We still also have potential milestones from the Sanofi deal with regard to teplizumab. They are obviously trying to get registration in new onset type 1 diabetes. With regard to additional BD activity, as you know, we have a lot of other active clinical programs, which include our relationship with Gilead on the CD123xCD3. We have a second target bispecific that is in research phase, which could potentially bring in additional milestones.
We have, I'm very happy to say, we filed the IND for MGC028, which is the ADC for ADAM9, which we'll start dosing early in 2025. Obviously, that's an opportunity either to take forward ourselves or potential partnerships around that. I could tell you there's a lot of other preclinical molecules that are very active. We have seven slots with Synaffix in total through our collaboration that we could use to develop new ADC molecules. And then some very exciting technology that we are going to talk about likely at a research conference in 2025, which we have not discussed at all.

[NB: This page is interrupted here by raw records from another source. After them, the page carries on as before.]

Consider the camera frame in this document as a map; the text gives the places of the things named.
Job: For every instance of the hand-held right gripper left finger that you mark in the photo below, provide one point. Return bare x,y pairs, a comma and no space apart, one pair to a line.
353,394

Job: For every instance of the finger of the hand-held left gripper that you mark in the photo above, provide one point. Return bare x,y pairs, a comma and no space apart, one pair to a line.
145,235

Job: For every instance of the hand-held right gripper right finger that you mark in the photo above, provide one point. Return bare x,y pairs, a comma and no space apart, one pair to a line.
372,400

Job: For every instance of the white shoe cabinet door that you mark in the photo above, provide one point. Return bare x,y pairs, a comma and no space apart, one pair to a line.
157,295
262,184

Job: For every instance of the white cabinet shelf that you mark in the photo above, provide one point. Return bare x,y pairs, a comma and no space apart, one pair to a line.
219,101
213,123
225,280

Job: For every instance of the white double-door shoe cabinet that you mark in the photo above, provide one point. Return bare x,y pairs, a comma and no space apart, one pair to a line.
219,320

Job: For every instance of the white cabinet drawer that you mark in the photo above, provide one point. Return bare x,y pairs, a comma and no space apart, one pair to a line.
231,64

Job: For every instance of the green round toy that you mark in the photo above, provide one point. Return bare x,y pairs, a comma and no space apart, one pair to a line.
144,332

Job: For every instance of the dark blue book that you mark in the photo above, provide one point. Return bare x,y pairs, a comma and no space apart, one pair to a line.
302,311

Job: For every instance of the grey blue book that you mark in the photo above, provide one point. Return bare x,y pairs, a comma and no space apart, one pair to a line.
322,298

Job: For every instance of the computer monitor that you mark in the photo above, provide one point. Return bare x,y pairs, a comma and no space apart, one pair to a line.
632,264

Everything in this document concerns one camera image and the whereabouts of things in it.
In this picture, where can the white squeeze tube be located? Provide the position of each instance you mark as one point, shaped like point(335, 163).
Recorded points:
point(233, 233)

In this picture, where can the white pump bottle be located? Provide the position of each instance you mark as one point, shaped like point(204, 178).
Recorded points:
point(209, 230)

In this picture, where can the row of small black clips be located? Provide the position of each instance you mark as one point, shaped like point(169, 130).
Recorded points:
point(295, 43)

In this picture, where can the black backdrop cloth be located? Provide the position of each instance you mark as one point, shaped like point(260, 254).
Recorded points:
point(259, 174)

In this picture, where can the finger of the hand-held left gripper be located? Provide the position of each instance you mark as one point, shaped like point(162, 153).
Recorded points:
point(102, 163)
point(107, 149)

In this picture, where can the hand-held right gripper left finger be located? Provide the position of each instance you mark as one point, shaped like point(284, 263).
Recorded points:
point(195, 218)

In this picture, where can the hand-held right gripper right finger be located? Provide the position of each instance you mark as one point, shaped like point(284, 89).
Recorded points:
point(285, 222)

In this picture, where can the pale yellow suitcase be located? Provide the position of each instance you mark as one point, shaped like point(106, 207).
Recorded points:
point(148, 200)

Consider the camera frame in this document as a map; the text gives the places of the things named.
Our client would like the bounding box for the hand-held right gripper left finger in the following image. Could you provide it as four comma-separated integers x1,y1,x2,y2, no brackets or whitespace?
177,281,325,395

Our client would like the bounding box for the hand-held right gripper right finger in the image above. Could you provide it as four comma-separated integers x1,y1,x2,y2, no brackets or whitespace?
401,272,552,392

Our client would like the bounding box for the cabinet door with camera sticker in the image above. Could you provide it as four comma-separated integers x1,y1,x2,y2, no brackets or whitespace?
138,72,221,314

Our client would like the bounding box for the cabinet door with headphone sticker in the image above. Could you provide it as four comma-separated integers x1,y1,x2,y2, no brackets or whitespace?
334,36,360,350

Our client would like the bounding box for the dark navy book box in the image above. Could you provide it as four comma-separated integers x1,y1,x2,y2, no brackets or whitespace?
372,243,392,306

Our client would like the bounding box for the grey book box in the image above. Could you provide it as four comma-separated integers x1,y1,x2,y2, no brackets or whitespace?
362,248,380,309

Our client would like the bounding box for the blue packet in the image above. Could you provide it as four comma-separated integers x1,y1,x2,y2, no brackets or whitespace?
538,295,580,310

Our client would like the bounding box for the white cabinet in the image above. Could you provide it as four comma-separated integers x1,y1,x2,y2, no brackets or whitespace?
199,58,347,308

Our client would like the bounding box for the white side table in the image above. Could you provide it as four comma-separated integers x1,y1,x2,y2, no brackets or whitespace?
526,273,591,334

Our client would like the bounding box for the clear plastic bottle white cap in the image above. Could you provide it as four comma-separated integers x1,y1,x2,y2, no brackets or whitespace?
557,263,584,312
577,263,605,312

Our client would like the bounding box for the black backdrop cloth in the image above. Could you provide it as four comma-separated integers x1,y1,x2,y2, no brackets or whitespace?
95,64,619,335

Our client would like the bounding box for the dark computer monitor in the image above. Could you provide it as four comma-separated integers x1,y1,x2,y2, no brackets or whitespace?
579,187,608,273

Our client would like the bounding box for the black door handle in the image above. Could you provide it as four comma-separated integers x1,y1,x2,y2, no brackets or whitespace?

Stop 30 seconds on flotetuzumab. Could it be active in some other indication?
The next generation, which is the MGC024, absolutely could be used in those indications as well. And as you know, we also have a CD19xCD3. That was CD123xCD3, the one you were referring to. But we also have CD19xCD3 using our next generation CD3 technology, where we substitute a single amino acid in the CD3 domain and dramatically reduce cytokine release, but maintain tumor activity.